When Kristin Fraser was 22 years old, she started her first job and never left.

Today, Fraser is an audit partner at KPMG LLP, the international public accounting firm, as well as the first female managing partner at KPMG’s Providence office, where she helps lead 40 audit professionals.

When Fraser took the job 18 years ago, she did not expect to last longer than a few years. Burnout is high at big auditing firms, she was told. But Fraser’s experience surprised her.

“The job changes, and with the challenges, I didn’t end up wanting to go anywhere else,” said Fraser, who grew up in Warwick. “It’s kept being interesting.”

Fraser oversees audits for businesses of every size and scale, from international firms attempting to expand into new markets across the globe to family-owned businesses down the street in Providence.
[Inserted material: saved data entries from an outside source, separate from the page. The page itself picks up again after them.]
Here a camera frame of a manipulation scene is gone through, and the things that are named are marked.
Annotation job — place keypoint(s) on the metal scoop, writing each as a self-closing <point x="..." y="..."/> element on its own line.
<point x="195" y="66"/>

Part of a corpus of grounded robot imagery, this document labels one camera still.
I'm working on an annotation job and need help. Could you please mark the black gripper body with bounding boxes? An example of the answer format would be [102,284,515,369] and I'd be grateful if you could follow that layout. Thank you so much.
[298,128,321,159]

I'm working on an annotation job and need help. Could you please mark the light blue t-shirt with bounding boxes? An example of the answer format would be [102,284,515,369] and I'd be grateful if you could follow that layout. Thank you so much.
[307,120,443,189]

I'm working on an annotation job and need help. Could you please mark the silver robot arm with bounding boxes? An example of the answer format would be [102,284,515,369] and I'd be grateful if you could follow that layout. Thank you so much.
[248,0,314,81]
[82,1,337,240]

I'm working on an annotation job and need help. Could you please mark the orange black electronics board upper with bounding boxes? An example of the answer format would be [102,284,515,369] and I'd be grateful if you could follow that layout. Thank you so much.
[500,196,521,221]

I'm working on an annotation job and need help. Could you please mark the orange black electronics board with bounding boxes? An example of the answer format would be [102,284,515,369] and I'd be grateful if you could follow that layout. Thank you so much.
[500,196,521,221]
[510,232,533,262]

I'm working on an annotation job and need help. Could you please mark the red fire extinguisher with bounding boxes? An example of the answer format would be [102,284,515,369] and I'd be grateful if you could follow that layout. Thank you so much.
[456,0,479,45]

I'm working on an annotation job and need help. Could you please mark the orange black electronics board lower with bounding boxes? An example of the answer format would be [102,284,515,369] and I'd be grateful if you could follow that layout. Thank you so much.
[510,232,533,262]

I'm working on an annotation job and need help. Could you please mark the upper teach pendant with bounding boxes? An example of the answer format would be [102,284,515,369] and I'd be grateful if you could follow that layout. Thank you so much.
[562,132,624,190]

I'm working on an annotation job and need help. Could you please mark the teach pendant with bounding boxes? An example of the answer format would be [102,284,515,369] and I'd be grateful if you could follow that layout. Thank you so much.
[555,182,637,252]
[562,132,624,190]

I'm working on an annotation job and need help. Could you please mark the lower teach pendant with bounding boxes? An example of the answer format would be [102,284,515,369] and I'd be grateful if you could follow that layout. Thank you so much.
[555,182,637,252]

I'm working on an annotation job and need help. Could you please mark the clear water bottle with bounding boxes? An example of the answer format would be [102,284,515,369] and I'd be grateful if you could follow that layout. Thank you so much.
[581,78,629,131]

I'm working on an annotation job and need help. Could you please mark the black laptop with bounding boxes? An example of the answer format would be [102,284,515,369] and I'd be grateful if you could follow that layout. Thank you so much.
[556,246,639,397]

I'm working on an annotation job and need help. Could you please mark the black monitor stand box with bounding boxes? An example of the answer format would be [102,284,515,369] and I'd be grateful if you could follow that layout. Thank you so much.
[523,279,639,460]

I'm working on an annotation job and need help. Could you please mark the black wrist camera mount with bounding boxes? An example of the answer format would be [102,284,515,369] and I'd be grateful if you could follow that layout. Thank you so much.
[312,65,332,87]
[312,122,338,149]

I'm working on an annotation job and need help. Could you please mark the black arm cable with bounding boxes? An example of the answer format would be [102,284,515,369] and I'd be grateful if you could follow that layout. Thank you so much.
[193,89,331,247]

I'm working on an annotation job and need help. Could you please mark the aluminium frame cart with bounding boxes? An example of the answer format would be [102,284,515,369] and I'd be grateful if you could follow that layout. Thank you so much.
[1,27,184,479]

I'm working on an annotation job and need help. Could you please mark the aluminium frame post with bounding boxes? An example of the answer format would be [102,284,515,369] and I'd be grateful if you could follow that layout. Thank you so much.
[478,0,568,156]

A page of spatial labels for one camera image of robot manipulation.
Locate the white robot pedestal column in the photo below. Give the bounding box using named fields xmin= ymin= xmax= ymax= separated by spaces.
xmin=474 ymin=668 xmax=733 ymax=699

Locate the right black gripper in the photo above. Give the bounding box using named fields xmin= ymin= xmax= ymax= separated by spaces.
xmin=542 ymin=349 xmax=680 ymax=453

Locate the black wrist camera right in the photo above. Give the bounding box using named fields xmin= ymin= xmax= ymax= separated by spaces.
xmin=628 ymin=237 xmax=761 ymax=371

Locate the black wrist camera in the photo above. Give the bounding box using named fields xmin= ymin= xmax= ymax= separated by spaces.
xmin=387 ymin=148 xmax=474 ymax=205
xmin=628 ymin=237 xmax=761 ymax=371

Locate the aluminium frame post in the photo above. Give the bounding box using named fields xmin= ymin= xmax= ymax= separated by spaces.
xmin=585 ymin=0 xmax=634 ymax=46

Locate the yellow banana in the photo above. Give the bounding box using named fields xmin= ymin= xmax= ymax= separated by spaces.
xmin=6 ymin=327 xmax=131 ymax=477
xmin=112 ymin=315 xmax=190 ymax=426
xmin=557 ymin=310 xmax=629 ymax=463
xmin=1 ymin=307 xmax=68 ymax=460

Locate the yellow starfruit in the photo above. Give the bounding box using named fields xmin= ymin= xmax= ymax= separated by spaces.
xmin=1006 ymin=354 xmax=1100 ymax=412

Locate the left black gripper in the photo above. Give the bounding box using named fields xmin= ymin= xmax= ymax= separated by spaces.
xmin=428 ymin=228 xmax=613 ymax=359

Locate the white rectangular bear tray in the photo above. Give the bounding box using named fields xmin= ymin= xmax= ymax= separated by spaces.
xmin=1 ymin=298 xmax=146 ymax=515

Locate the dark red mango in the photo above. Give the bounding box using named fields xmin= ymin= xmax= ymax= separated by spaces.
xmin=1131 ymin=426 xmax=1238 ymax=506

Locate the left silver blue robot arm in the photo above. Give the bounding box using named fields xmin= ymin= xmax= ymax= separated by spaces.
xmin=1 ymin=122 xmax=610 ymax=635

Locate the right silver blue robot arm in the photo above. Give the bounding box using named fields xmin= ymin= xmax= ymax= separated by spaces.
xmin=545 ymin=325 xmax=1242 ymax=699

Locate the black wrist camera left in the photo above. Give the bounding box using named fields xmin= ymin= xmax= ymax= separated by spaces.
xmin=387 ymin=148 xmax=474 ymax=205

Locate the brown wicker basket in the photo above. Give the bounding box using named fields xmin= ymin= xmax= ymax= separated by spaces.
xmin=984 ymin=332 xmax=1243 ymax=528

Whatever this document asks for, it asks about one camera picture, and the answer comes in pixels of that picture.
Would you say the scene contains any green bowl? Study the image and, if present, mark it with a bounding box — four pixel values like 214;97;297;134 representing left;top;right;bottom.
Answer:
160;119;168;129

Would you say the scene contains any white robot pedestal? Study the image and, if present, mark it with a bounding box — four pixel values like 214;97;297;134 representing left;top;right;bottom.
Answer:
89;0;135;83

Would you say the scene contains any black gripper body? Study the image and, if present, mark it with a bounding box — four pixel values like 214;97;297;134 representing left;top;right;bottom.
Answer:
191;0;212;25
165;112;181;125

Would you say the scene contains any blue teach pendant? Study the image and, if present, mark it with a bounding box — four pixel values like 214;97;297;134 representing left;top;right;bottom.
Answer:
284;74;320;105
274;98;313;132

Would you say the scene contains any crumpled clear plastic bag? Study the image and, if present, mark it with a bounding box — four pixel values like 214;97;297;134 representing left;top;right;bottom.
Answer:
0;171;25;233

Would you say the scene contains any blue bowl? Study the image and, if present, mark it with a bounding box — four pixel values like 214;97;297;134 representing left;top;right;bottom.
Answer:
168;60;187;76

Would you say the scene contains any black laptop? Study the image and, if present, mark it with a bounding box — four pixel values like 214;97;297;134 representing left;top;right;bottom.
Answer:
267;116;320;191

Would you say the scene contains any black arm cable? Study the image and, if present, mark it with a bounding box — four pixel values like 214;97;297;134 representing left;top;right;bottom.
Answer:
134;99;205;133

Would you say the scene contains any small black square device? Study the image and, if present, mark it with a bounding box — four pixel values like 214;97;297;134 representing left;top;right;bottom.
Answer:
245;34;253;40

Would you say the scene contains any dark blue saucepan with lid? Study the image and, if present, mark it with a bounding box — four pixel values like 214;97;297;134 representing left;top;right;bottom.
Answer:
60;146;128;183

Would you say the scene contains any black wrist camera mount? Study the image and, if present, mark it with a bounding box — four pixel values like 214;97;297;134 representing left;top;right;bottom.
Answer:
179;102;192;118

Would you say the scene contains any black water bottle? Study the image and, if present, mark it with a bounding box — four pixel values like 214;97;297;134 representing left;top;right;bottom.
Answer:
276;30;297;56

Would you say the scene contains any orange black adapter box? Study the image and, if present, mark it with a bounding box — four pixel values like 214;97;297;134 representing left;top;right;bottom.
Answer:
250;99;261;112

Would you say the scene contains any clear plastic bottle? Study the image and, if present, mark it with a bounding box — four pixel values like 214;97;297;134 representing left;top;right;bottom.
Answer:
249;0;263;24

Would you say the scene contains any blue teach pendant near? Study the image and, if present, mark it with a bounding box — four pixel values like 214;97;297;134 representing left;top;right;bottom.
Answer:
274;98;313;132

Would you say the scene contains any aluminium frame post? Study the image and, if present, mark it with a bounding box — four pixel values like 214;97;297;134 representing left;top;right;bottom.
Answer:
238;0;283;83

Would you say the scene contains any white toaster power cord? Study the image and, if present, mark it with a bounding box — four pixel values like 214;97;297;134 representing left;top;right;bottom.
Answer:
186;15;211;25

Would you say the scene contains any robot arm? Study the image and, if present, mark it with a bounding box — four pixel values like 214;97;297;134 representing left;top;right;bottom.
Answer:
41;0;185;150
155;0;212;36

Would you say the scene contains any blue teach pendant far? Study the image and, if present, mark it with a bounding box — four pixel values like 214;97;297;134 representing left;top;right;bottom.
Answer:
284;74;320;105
As a result, Fraser has to keep on top of PCAOB (Public Company Accounting Oversight Board) requirements, U.S. GAAP (Generally Accepted Accounting Principles) updates, and U.S. SEC (Securities and Exchange Commission) and Hong Kong Stock Exchange filings. In addition, she needs to review financial statements for mergers and acquisitions, IFRS (International Financial Reporting Standards) conversions and pension plan audits.

Each of these financial arenas has long and convoluted regulatory requirements, not to mention a stockpile of regulatory acronyms. To keep on top of one is a job. To maintain working knowledge of all of them is a significant challenge.

“It’s a constant education,” said Fraser, who attends more than 80 hours of continuing-education classes annually to keep up with changing standards and regulations.

Her tasks were compounded in the last year when a client decided to go public on the Hong Kong Stock Exchange – the first KPMG client to do so. Fraser coordinated the global KPMG services to support the listing.

“It was a long process with really late nights,” said Fraser, who travelled to Hong Kong seven times over the course of 15 months to “make sure we were building a global network of people.”

Fraser coordinated a team of 40 to 50 people and ensured they were comfortable with the new regulations to satisfy their clients’ needs.

But the evolving standards in the United States have also kept KPMG staff “on our toes,” said Fraser. Ever since the financial-sector meltdown and the ensuing Great Recession added extra scrutiny to financial markets, Fraser said her clients have felt more stress to maintain accurate documentation.